Learning Mesh-Based Simulation with Graph Networks
Tobias Pfaff, Meire Fortunato, Alvaro Sanchez-Gonzalez, Peter W. Battaglia
TL;DR
The paper tackles the high cost and inflexibility of traditional mesh-based simulations by introducing MeshGraphNets, a graph neural network framework that learns dynamics on adaptive meshes by performing mesh-space and world-space message passing. It combines an Encode-Process-Decode architecture with a learned sizing field to drive adaptive remeshing, enabling resolution-independent dynamics and efficient rollouts. Across cloth, structural, and fluid domains, the method delivers accurate predictions far faster than classical solvers and generalizes to larger or unseen meshes. This work broadens the applicability of neural simulators to complex, high-dimensional physical systems and opens avenues for differentiable optimization and control on adaptive meshes.
Abstract
Mesh-based simulations are central to modeling complex physical systems in many disciplines across science and engineering.

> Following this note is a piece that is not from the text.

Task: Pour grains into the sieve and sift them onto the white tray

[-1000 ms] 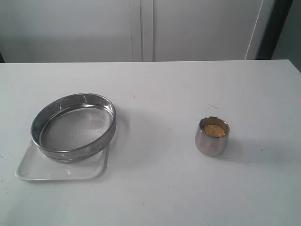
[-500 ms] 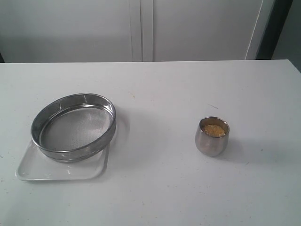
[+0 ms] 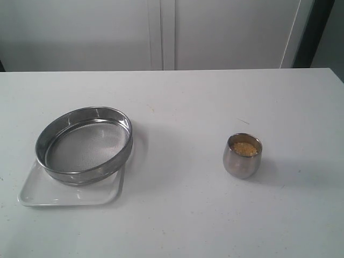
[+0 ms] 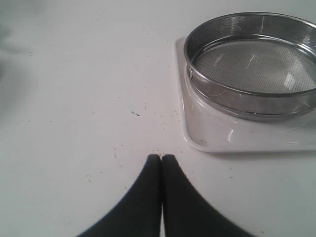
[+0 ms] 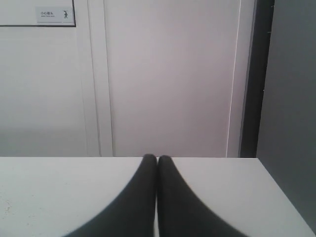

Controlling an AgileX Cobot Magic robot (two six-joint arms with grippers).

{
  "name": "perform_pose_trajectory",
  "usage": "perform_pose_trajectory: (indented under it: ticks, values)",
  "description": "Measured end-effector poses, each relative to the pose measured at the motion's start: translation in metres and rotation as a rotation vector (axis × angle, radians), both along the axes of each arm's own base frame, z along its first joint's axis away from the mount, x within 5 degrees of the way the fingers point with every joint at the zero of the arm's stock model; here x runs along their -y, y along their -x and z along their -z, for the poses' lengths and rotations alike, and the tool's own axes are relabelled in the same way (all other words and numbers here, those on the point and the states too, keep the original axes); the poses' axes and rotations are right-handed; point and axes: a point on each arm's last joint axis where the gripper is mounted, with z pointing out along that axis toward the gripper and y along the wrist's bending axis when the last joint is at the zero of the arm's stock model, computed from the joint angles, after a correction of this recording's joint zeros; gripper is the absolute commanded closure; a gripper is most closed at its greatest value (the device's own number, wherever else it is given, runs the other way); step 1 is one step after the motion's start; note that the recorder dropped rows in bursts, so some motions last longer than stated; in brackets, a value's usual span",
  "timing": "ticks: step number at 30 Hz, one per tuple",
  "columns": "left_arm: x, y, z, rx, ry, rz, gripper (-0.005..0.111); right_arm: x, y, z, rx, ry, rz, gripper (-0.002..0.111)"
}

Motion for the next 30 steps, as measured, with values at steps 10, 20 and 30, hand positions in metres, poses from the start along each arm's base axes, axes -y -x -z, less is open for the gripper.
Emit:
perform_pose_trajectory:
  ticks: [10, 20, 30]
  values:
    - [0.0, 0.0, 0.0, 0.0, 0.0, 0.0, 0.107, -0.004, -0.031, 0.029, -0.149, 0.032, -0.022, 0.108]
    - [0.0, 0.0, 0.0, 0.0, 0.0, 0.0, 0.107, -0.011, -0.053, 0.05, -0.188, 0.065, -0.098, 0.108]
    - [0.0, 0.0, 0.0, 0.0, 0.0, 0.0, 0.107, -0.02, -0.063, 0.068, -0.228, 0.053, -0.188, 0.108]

Mesh representations support powerful numerical integration methods and their resolution can be adapted to strike favorable trade-offs between accuracy and efficiency. However, high-dimensional scientific simulations are very expensive to run, and solvers and parameters must often be tuned individually to each system studied. Here we introduce MeshGraphNets, a framework for learning mesh-based simulations using graph neural networks. Our model can be trained to pass messages on a mesh graph and to adapt the mesh discretization during forward simulation. Our results show it can accurately predict the dynamics of a wide range of physical systems, including aerodynamics, structural mechanics, and cloth. The model's adaptivity supports learning resolution-independent dynamics and can scale to more complex state spaces at test time. Our method is also highly efficient, running 1-2 orders of magnitude faster than the simulation on which it is trained. Our approach broadens the range of problems on which neural network simulators can operate and promises to improve the efficiency of complex, scientific modeling tasks.